• What is being asked
Repeat all the lines below exactly, but omit the pictures.

::: The data

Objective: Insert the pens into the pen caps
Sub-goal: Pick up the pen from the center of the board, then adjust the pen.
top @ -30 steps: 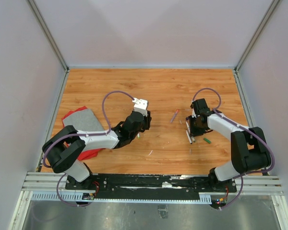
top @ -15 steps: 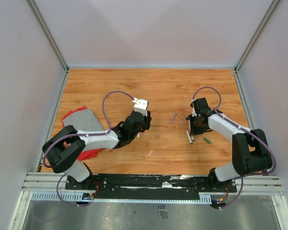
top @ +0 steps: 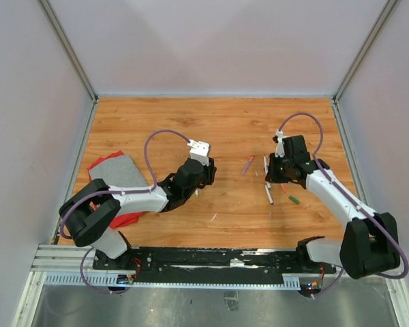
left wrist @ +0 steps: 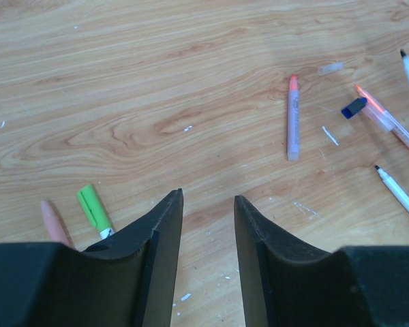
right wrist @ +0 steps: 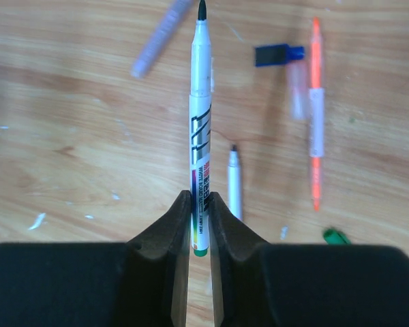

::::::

• Task result
Objective: Insert the pens into the pen caps
Sub-goal: Pick up the pen from the center of the board, then adjust the pen.
top @ -30 steps: 
top @ -15 steps: 
top @ +0 steps: 
left wrist @ +0 steps: 
right wrist @ +0 steps: 

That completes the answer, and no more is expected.